# Driver stopped for DUI by Tampa fire engine



## MMiz (May 22, 2010)

​*Driver stopped for DUI by Tampa fire engine*

TAMPA, FL -- Tampa fire engine 8 and its crew were returning from a call Thursday morning when Captain Jack Atkisson noticed a car weaving in and out of traffic.

Atkisson said the driver appeared to be impaired. "She pulled back over onto I-275 and almost sideswiped a truck," Atkisson said. "That's when I knew we had to do something to get her off the road."

*Read more!*


----------



## piranah (May 22, 2010)

one of the private ambulances pulled a DUI over once lol said..."XX to dispatch can you send state PD to my location we have one in custody".....the trooper ripped them a new one like you wouldnt believe...stupidity is amazing


----------



## jjesusfreak01 (May 22, 2010)

I suppose if they are imminently endangering those around them (ie, swerving wildly), I might consider it, but as a general rule trying to pull over a drunk driver would be a bad idea for EMS crews. I would consider it similar to making a citizen's arrest, and who knows, they might need medical attention.


----------



## fortsmithman (May 22, 2010)

jjesusfreak01 said:


> I suppose if they are imminently endangering those around them (ie, swerving wildly), I might consider it, but as a general rule trying to pull over a drunk driver would be a bad idea for EMS crews. I would consider it similar to making a citizen's arrest, and who knows, they might need medical attention.


We might do that.  In my service a little over a third of our members are territorial corrections officers who can make arrests outside of correctional facilities if it's an indictable offence such as impaired driving.  as well one of our members is also a municipal constable.  Then again we don't have any enforcement equipment so what we would do is just report it and maybe follow at a safe distance, because we don't know if the driver has weapons and the mental state is.  Here in canada we don't have felonies and misdemeanors we have summary conviction and indictable offences as well as dual procedure offences which can be tried as summary conviction or indictable offence.


----------



## jjesusfreak01 (May 22, 2010)

I can imagine that your department might also have a specific policy on this type of issue, that is, restraining a patient/criminal until leos arrive or pulling over a dangerous driver.

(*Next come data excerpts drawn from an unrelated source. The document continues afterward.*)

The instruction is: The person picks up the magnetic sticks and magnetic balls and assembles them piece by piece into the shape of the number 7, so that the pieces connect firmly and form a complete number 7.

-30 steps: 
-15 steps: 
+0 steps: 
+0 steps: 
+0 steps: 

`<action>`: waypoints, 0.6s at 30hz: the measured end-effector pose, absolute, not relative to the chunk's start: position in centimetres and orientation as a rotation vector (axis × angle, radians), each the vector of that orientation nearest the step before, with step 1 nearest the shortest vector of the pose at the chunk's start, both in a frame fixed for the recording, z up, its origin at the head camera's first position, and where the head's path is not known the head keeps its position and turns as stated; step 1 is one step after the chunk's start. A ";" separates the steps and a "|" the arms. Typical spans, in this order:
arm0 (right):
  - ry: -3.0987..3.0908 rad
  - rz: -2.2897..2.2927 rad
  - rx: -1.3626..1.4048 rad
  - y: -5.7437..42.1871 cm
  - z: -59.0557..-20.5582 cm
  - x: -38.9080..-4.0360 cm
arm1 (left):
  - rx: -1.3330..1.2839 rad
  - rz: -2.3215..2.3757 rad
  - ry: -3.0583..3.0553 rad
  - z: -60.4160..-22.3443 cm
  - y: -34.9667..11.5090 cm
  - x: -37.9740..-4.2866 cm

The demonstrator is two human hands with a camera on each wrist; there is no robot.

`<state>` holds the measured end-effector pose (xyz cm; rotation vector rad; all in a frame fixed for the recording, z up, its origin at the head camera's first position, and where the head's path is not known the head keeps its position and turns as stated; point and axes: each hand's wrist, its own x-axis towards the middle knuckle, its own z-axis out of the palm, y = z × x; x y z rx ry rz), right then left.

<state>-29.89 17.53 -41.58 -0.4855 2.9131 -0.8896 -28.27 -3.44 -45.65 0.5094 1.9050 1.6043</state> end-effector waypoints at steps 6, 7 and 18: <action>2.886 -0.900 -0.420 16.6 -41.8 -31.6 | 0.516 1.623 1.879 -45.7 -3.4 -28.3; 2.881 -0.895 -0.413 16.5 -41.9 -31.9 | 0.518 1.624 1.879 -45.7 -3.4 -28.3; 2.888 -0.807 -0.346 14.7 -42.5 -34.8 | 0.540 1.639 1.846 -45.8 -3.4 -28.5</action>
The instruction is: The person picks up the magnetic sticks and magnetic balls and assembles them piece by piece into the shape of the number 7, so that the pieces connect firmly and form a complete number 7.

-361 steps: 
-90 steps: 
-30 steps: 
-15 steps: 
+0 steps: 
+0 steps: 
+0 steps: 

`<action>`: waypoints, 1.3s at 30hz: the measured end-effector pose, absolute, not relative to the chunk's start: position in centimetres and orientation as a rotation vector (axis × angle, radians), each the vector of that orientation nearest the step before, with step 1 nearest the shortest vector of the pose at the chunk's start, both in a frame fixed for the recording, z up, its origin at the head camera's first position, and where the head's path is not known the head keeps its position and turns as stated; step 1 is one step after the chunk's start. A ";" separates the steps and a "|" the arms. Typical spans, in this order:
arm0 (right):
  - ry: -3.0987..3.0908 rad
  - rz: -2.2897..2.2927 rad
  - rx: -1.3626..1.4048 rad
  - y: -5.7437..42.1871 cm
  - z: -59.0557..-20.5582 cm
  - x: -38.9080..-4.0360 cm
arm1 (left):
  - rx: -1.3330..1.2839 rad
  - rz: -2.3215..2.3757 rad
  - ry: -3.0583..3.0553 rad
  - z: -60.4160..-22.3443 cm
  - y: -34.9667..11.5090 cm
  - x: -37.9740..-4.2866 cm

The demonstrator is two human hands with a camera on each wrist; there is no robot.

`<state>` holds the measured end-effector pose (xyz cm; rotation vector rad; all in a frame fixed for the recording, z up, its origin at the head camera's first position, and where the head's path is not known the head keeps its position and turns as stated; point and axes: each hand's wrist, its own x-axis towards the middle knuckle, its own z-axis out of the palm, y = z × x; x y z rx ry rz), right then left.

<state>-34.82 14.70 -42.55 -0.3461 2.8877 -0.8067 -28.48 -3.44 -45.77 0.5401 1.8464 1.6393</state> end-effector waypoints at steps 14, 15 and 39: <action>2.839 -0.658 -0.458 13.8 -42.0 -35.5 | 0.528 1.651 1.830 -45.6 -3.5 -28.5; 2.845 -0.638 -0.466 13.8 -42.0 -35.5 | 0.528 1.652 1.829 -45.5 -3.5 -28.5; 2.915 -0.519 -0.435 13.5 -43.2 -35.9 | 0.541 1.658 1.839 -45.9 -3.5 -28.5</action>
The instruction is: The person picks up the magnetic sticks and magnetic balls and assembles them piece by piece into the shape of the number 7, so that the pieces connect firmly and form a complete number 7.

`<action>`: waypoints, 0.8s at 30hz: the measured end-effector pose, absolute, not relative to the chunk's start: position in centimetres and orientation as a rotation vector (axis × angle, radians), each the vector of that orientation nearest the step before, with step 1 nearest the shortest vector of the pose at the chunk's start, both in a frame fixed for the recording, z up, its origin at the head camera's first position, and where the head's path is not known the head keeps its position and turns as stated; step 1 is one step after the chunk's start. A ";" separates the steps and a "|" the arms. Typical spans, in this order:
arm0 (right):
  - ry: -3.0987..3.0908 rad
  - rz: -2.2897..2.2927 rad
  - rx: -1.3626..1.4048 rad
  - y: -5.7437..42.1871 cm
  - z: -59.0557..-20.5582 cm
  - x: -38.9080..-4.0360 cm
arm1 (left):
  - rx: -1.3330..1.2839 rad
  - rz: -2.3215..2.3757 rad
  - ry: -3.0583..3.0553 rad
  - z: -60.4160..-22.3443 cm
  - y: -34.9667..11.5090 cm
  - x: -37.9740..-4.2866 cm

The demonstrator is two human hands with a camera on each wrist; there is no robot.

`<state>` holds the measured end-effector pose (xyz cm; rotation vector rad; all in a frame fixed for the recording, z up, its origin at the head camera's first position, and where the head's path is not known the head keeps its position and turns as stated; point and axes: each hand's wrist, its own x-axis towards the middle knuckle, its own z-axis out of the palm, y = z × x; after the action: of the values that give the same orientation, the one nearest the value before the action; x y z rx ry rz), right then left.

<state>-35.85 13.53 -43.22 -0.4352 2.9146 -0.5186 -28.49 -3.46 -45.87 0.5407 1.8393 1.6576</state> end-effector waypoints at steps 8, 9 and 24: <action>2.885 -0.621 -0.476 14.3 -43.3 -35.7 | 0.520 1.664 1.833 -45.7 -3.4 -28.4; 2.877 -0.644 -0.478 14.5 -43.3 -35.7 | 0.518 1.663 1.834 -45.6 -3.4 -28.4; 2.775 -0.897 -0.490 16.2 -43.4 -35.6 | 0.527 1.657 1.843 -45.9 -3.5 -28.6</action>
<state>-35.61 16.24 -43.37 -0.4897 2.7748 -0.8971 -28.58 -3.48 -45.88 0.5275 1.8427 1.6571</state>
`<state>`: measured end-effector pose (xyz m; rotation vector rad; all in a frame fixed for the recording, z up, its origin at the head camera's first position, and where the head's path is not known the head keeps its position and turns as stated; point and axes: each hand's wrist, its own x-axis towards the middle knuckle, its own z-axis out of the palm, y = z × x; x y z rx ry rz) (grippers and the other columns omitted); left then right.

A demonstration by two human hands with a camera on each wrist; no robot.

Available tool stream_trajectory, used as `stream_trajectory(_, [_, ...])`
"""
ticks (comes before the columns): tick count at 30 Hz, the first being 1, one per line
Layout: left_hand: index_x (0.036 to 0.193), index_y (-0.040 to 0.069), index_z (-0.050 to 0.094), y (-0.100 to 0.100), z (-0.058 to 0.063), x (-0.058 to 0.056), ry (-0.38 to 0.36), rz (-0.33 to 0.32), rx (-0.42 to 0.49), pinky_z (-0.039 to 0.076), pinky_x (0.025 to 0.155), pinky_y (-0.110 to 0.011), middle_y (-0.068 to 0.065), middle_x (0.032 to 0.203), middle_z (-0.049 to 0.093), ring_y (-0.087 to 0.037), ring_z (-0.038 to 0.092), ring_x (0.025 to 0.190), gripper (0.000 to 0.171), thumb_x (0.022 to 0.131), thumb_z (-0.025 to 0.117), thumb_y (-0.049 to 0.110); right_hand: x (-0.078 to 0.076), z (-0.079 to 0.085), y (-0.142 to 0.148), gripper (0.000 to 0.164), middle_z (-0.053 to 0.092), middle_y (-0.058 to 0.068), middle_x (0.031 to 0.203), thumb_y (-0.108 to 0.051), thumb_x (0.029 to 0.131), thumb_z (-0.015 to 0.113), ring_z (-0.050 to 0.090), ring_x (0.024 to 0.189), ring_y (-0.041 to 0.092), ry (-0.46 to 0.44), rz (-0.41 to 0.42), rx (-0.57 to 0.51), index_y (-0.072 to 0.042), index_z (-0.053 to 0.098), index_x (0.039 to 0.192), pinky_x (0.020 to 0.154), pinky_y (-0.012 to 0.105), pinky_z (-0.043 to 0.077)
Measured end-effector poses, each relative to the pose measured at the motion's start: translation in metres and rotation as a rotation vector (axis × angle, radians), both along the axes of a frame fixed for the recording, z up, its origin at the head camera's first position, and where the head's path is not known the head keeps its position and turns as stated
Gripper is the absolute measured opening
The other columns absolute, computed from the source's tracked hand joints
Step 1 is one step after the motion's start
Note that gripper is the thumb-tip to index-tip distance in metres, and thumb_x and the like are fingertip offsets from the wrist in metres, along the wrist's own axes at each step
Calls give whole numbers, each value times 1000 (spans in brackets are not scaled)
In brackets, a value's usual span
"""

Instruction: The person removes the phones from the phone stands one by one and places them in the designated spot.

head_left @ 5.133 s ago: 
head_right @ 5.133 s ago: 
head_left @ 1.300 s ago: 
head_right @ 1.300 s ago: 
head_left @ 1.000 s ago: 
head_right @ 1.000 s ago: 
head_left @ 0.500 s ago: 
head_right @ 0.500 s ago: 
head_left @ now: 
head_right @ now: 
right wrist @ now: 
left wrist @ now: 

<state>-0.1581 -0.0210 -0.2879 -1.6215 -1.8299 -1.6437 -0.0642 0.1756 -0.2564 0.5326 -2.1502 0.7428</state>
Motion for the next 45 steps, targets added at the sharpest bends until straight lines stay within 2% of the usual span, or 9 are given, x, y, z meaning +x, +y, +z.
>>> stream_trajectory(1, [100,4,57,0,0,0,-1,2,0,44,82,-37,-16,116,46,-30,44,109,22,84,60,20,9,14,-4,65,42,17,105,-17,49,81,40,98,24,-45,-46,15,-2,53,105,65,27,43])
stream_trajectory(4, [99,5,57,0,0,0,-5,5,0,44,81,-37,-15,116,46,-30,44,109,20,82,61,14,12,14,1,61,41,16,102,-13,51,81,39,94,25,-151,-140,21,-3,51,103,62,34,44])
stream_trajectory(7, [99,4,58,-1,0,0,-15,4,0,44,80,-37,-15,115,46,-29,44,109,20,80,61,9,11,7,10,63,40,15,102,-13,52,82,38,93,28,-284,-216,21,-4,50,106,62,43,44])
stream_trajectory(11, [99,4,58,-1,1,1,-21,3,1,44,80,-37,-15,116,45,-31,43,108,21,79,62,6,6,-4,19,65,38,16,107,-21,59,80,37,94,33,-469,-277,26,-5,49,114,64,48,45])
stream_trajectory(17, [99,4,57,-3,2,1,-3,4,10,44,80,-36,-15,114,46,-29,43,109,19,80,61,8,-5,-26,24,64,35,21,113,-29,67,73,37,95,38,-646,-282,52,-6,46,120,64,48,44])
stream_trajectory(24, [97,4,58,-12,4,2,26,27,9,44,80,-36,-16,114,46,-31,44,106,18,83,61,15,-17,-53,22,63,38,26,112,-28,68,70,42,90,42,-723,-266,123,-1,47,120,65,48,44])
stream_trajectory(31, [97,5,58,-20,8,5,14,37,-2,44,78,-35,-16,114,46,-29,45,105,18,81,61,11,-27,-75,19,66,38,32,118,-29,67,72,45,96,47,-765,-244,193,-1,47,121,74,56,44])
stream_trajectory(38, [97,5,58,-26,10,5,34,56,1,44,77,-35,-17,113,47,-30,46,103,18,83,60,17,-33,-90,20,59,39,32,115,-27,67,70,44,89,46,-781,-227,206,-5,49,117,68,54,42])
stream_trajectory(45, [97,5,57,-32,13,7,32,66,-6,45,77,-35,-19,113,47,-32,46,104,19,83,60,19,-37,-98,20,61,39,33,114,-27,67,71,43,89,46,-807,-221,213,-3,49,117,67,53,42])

If my boss said, "never do that", I think there's a good chance I wouldn't try.


----------



## Mountain Res-Q (May 23, 2010)

The Law Enforcement capacity of EMS (or Fire) should be likened to that of a Security Guard... "Observe and Report".  IMHO pulling a car over as if you were LE is not only a bad idea for safety reasons but could very well be illegal (impersonating LE, and all that).  I've had Ambulances locally that will tail a suspected DUI, updating Dispatch as a real cop responds.  They are the ones with the training and obligation to deal with this.  We all say "how stupid" whenever a cop is in the paper, being called a hero for running into a burning building or when a cop attempts some other rescue without the proper gear or training (i.e. into a fire without nomex turnouts or the safety's that Fire trains with) so I would have to respond in like manner to this Engine Crew.  If you really what to get the drunk off the road, you are driving a huge azz engine... there are easier ways to run them... eh... I mean, assist them off the road...  j/k


----------



## lightsandsirens5 (May 23, 2010)

Well I'm glad it turned out alright for them. Before people start tearing into them like a pack of hyenas into a wounded wildabeast calf as seems to be the standard response on here to anything some folks dont like, I would say that it is a pretty hairy situation and would require on the spot decision making. No protocol is going to be able to cover this and I think it is best left up to common sense.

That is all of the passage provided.